Take the lines below between the one holding "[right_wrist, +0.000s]" and the one holding "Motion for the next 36", inclusive, and copy them exactly. Add nothing.

━━━━━ DATA TO PROCESS ━━━━━

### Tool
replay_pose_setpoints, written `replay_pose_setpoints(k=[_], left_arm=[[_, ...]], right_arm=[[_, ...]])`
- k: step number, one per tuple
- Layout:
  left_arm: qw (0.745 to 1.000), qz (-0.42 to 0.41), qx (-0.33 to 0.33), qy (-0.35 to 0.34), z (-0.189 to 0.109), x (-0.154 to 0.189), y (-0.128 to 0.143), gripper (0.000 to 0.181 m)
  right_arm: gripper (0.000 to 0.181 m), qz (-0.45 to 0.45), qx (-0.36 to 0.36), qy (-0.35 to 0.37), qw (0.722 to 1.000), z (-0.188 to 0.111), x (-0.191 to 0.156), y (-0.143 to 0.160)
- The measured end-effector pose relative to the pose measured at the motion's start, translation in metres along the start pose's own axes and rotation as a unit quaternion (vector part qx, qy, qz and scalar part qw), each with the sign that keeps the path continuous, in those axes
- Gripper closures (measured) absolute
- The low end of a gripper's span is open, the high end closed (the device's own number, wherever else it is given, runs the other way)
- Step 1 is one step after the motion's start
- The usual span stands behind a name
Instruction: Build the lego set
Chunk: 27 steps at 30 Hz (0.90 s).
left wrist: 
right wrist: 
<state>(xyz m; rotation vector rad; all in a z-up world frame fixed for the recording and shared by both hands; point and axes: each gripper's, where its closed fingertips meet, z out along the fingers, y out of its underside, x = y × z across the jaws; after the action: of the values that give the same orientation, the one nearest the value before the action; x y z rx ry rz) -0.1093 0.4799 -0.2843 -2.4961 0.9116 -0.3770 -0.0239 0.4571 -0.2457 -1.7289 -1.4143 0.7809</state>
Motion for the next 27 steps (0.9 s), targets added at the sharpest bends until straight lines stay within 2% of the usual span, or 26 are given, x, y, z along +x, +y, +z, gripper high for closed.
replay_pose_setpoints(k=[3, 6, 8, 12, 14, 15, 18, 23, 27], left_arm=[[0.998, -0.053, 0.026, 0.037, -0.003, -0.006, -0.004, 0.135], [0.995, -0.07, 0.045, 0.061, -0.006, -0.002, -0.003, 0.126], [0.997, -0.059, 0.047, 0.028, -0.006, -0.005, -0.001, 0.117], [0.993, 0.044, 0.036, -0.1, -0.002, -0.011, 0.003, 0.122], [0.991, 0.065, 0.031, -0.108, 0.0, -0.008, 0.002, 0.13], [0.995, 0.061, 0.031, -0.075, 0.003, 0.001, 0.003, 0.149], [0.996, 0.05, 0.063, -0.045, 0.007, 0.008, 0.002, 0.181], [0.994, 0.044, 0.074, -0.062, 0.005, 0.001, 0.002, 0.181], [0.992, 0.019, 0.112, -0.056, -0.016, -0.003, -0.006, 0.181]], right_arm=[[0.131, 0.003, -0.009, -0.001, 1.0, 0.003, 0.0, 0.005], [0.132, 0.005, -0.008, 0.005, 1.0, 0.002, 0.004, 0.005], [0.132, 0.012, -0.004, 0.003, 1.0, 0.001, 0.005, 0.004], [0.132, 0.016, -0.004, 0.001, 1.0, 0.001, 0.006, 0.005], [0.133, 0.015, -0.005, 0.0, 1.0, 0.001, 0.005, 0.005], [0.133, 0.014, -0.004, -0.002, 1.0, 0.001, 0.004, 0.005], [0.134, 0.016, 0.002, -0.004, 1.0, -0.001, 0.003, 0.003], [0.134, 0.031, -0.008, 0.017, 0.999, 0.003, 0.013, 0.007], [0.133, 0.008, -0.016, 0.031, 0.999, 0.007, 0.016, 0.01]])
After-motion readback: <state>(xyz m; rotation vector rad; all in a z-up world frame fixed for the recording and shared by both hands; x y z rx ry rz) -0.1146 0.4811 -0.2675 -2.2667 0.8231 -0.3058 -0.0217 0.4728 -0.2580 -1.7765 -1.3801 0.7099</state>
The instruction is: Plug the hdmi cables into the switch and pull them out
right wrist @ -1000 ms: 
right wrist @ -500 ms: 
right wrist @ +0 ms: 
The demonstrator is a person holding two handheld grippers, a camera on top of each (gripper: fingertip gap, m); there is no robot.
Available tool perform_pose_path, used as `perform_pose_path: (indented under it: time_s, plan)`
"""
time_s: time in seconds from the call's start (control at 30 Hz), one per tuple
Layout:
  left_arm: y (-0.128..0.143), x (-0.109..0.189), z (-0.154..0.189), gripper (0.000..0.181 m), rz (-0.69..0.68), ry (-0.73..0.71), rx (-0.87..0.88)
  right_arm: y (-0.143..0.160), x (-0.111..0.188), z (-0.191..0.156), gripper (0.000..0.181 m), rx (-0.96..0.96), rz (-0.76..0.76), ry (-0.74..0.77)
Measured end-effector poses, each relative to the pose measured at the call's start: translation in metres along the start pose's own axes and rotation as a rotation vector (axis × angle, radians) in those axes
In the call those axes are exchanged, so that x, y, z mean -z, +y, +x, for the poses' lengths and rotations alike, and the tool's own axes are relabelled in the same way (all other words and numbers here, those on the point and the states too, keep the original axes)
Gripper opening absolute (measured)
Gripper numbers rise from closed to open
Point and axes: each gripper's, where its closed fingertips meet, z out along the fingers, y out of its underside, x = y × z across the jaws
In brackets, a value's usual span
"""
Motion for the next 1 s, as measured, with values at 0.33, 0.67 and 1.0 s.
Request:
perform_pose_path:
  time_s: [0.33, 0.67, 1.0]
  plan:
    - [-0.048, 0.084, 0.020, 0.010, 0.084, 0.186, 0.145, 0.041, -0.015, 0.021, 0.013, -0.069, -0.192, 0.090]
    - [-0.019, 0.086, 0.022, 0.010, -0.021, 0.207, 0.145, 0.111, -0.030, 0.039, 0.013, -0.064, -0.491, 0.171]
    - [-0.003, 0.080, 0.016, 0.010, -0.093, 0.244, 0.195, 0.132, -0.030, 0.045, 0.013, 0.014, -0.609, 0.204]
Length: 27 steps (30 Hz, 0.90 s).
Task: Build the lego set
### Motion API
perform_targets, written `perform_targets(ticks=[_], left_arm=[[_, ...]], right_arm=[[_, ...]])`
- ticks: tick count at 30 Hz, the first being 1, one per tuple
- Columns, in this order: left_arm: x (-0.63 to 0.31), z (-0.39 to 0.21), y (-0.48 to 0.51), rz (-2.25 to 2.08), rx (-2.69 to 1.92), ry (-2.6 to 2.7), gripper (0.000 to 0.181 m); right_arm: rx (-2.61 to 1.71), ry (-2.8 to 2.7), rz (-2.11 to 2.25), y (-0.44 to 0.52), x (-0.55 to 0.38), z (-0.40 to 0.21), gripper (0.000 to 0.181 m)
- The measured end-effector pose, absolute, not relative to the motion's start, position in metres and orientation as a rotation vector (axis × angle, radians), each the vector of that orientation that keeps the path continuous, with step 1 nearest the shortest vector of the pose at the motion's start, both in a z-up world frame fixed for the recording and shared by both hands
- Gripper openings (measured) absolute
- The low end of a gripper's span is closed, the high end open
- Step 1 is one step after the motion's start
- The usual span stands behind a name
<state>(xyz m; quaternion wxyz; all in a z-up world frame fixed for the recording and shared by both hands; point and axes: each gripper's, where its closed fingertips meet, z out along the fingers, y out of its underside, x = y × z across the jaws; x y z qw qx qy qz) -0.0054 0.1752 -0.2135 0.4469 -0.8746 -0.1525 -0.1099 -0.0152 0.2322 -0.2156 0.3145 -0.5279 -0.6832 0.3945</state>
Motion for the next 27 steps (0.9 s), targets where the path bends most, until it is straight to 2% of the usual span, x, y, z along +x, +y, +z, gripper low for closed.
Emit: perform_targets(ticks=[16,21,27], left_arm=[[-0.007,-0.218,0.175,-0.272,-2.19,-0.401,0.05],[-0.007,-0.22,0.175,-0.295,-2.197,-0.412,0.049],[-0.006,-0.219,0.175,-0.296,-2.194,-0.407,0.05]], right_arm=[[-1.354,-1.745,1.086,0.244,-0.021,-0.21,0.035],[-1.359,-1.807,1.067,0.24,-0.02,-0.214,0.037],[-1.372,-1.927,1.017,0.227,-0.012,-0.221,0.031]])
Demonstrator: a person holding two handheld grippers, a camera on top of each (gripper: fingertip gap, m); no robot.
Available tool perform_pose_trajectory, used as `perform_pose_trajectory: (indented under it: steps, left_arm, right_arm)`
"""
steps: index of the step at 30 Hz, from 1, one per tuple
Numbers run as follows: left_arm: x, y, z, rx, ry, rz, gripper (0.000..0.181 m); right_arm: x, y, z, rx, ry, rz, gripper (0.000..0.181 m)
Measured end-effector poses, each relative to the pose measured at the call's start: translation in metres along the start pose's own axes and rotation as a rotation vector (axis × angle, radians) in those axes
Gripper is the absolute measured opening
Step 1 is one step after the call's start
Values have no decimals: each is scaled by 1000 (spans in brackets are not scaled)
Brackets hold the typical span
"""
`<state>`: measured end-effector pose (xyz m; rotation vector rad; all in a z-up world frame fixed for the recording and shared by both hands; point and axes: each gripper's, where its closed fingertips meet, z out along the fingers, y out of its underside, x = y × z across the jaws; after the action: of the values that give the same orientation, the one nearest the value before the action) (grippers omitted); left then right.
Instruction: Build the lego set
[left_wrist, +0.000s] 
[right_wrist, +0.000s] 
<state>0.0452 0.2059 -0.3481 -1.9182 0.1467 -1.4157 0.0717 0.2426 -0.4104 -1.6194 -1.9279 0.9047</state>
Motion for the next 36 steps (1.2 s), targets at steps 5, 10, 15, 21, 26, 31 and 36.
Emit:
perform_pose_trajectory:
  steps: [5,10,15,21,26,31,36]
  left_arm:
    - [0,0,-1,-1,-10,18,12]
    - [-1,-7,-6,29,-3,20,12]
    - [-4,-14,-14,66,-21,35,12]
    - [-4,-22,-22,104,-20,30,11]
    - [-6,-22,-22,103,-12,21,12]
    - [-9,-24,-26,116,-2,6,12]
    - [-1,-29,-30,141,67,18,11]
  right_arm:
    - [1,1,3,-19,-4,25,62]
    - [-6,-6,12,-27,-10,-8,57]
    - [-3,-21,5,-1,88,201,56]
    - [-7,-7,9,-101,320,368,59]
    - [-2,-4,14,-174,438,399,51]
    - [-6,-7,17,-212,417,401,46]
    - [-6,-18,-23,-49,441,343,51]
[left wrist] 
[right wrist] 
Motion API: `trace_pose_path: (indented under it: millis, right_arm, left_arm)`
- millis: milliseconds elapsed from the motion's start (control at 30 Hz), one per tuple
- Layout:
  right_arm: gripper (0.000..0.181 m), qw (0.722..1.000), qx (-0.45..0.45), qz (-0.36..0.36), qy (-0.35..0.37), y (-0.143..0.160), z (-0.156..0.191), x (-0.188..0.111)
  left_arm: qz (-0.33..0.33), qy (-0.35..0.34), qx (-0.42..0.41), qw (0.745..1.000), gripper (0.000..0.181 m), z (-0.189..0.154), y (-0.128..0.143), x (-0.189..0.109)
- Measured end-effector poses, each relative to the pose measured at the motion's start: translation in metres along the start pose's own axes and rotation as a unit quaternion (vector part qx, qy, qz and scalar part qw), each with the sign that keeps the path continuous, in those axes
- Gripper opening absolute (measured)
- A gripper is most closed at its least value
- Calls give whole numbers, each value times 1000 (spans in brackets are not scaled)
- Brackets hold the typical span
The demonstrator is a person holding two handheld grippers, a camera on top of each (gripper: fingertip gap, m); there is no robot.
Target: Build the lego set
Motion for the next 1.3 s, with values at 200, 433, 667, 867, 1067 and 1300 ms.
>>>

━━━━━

SOLUTION TO THIS EXERCISE
[right_wrist, +0.000s] 
<state>0.0452 0.2059 -0.3481 -1.9182 0.1467 -1.4157 0.0717 0.2426 -0.4104 -1.6194 -1.9279 0.9047</state>
Motion for the next 36 steps (1.2 s), targets at steps 5, 10, 15, 21, 26, 31 and 36.

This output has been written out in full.